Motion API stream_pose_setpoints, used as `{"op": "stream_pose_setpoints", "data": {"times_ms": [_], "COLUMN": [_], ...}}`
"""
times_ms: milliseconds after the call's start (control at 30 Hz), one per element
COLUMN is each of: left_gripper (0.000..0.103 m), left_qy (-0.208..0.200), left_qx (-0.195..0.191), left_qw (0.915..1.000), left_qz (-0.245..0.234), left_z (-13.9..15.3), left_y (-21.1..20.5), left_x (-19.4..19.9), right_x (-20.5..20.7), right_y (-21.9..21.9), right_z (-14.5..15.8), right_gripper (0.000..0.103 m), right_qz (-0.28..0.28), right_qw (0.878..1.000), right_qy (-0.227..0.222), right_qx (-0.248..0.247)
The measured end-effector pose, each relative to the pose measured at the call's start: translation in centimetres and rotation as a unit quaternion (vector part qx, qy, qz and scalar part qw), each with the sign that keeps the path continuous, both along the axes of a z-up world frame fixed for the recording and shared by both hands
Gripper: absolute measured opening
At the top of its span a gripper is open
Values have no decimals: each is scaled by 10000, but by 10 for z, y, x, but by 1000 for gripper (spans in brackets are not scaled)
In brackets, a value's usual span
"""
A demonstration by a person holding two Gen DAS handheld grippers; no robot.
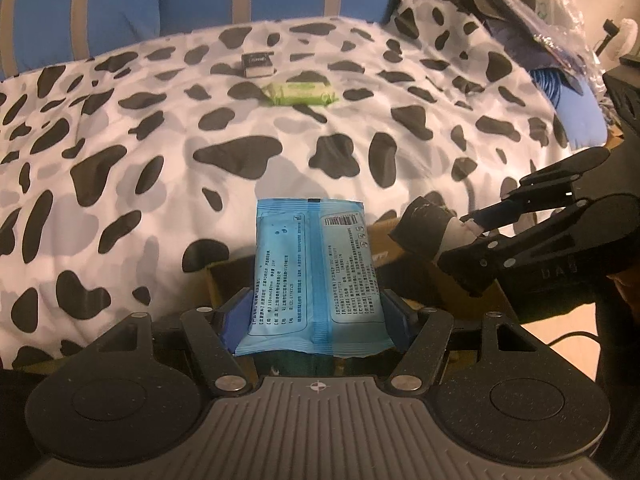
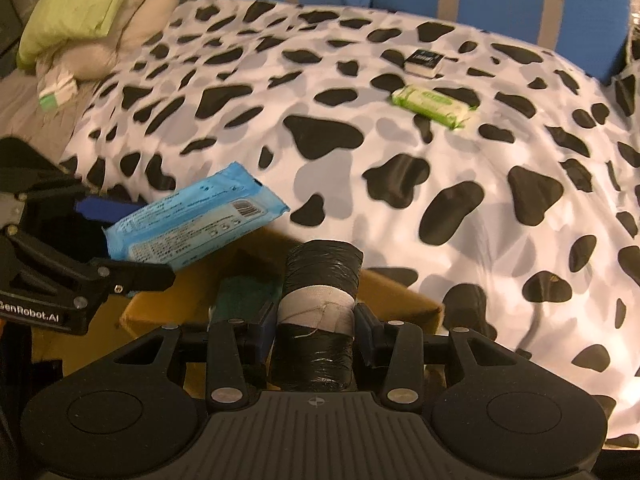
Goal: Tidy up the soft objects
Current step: 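Carry the blue packet and black roll over the cardboard box, then open the left gripper to drop the blue packet while the right releases the roll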
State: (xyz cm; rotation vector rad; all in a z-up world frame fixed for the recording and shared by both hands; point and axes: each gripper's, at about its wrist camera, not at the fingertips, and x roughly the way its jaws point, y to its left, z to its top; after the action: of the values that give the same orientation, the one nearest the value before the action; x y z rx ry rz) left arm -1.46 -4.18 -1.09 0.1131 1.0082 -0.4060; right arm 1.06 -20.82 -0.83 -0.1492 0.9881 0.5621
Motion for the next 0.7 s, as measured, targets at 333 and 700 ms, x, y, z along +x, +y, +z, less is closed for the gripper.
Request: {"op": "stream_pose_setpoints", "data": {"times_ms": [333, 700], "left_gripper": [67, 83], "left_qy": [282, 750], "left_qx": [78, 245], "left_qw": [9996, 9969], "left_qz": [-6, -69], "left_z": [-6, -21], "left_y": [0, -4], "left_x": [2, 8], "right_x": [-1, -2], "right_y": [8, 16], "right_z": [-11, -19], "right_gripper": [45, 81], "right_qz": [244, 431], "right_qw": [9991, 9972], "right_qy": [266, 393], "right_qx": [-217, -472]}}
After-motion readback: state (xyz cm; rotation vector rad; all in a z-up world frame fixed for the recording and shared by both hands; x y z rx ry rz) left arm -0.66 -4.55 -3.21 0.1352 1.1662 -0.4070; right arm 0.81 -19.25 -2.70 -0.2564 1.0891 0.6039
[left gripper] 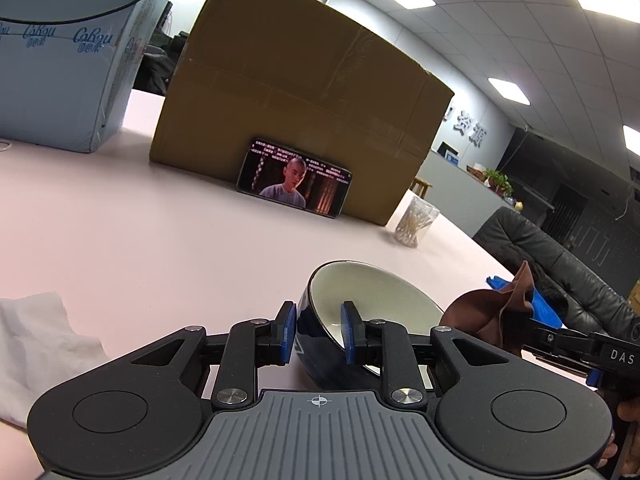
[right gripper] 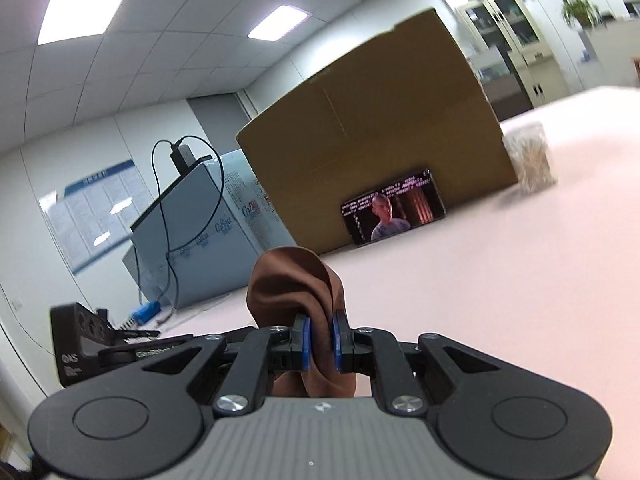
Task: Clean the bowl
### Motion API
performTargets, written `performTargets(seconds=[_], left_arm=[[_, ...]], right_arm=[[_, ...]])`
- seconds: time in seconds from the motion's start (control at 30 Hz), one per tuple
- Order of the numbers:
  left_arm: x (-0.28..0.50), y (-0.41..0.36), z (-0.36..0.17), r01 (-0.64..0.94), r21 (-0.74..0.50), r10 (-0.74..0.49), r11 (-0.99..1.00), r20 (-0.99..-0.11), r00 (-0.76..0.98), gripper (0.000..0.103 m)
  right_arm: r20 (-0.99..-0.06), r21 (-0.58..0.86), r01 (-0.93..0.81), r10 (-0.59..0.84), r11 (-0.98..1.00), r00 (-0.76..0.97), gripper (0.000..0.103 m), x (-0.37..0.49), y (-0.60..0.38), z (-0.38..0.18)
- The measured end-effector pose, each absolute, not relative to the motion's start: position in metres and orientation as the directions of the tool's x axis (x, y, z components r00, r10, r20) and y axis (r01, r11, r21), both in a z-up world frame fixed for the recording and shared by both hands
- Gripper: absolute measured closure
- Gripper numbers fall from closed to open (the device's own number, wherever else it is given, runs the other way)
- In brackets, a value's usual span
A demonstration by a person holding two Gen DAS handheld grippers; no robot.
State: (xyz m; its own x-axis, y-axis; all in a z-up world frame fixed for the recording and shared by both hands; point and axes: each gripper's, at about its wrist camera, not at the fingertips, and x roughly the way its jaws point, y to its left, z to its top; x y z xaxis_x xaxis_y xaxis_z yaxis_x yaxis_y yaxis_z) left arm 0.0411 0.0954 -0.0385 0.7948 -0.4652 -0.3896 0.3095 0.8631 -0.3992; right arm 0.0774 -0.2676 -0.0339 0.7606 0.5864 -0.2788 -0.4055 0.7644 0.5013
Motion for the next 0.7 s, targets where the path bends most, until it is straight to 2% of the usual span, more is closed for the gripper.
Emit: performTargets(seconds=[0.23,0.7], left_arm=[[0.040,0.094,-0.038,0.302,-0.392,-0.455,0.869,-0.395,0.798,0.080],[0.040,0.092,-0.038,0.296,-0.379,-0.443,0.877,-0.396,0.805,0.080]], right_arm=[[-0.366,0.533,-0.304,0.540,0.789,0.758,0.090,0.102,-0.258,-0.050],[-0.415,0.526,-0.302,0.549,0.795,0.725,0.089,0.105,-0.238,-0.079]])
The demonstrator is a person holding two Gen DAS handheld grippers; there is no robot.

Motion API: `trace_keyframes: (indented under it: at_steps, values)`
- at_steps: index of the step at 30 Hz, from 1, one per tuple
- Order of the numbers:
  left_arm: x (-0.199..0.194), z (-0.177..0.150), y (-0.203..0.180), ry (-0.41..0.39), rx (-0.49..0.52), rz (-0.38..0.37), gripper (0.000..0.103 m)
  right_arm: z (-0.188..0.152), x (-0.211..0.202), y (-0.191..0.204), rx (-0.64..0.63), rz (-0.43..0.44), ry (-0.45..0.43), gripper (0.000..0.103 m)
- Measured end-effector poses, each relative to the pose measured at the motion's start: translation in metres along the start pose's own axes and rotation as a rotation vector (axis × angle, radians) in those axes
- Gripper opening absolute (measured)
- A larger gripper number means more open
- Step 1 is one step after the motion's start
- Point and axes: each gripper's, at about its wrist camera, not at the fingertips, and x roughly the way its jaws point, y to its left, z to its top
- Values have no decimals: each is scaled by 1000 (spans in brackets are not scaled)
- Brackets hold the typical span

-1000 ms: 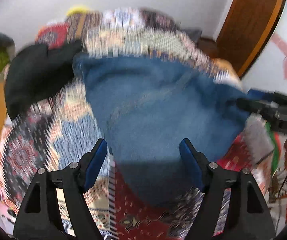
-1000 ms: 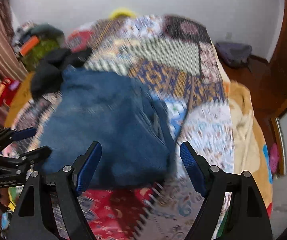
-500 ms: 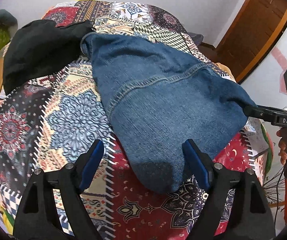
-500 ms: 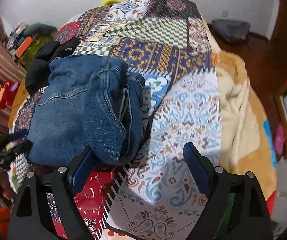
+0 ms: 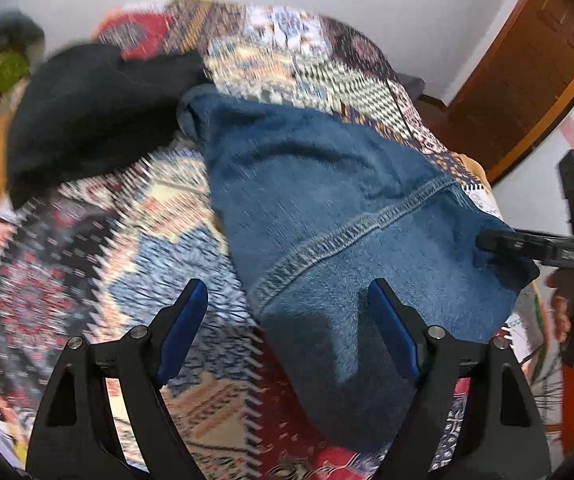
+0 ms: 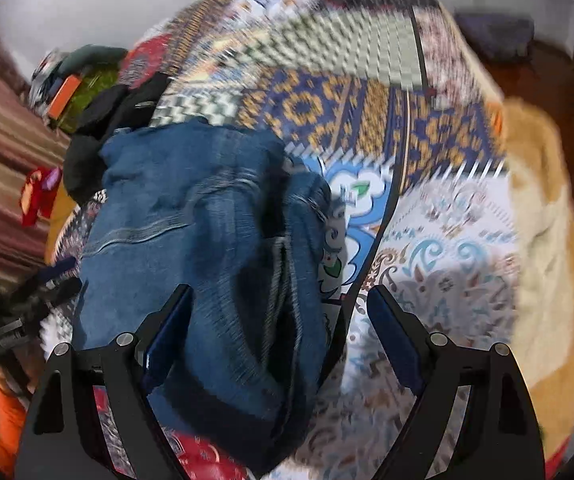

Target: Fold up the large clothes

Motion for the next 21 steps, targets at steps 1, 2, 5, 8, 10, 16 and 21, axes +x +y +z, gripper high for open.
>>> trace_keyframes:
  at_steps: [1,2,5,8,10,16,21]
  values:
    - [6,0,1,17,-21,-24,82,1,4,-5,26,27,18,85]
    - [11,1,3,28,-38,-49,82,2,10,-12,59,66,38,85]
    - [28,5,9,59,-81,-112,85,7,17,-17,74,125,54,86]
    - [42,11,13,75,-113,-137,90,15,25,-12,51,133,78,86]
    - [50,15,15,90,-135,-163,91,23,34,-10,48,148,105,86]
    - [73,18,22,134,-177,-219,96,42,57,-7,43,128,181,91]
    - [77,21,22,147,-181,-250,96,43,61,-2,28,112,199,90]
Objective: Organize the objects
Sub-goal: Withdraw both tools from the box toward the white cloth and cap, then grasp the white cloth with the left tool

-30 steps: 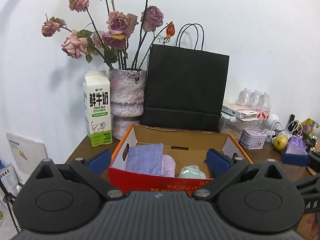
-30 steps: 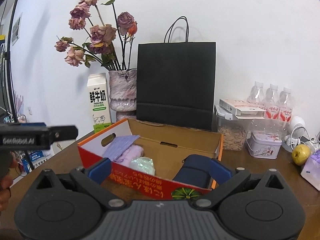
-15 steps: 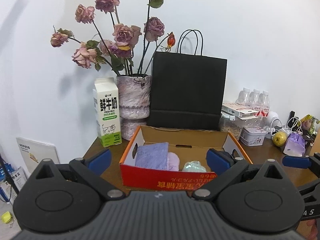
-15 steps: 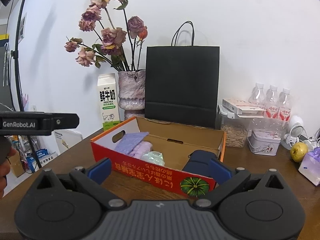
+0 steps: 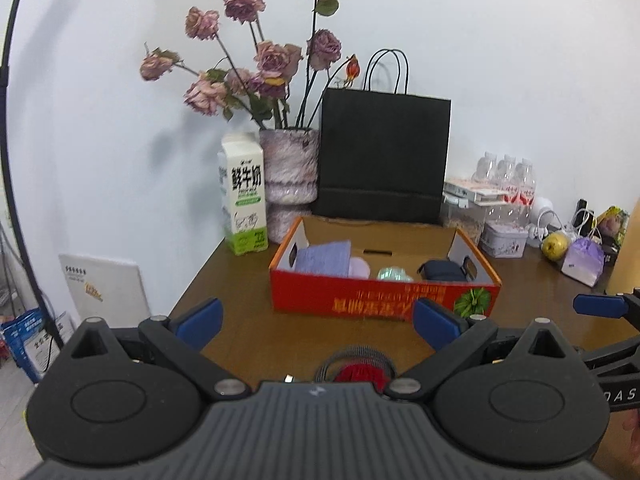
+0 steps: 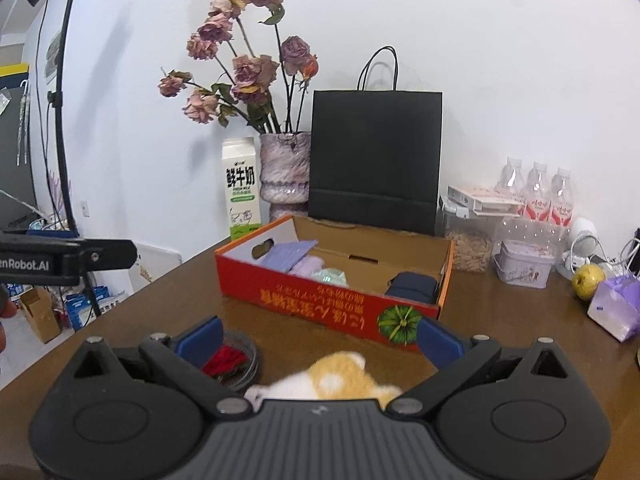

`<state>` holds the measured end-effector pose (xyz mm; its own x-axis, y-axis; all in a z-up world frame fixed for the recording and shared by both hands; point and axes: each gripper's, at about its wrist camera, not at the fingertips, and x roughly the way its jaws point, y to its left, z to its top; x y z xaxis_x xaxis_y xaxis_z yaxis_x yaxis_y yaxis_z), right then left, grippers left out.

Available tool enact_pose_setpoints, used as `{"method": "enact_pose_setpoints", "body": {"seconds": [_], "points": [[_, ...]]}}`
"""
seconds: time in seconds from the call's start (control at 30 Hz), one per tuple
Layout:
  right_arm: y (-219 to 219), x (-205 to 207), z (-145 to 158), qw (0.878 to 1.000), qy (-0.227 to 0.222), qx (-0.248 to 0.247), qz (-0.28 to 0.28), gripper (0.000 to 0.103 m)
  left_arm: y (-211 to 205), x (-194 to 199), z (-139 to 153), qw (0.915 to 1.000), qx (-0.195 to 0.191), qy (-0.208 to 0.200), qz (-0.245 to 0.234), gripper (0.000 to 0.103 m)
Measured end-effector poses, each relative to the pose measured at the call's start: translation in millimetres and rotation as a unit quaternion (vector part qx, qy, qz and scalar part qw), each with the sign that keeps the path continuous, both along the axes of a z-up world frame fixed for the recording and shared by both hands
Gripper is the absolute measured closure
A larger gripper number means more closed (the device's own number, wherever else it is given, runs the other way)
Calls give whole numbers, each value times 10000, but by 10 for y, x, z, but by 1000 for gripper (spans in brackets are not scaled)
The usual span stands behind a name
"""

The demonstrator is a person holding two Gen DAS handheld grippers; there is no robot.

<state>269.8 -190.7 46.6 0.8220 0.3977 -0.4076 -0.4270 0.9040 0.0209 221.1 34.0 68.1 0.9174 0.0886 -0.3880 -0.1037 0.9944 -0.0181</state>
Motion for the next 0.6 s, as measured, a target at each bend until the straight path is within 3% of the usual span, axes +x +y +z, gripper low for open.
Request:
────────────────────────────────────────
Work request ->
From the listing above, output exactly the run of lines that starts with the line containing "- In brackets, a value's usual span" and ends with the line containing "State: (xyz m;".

Final answer ->
- In brackets, a value's usual span
A demonstration by a person holding two Gen DAS handheld grippers; no robot.
State: (xyz m; its own x-axis, y-axis; all in a z-up world frame fixed for the recording and shared by both hands; point and axes: each gripper's, at about its wrist camera, not at the fingertips, and x roughly the way its jaws point, y to its left, z to its top; x y z xaxis_x xaxis_y xaxis_z yaxis_x yaxis_y yaxis_z) left arm 0.0411 0.0954 -0.0385 0.7948 -0.4652 -0.3896 0.3095 0.8631 -0.3992; right arm 0.0774 -0.2676 -0.0339 0.7606 0.5864 -0.2788 -0.4055 0.7644 0.5013

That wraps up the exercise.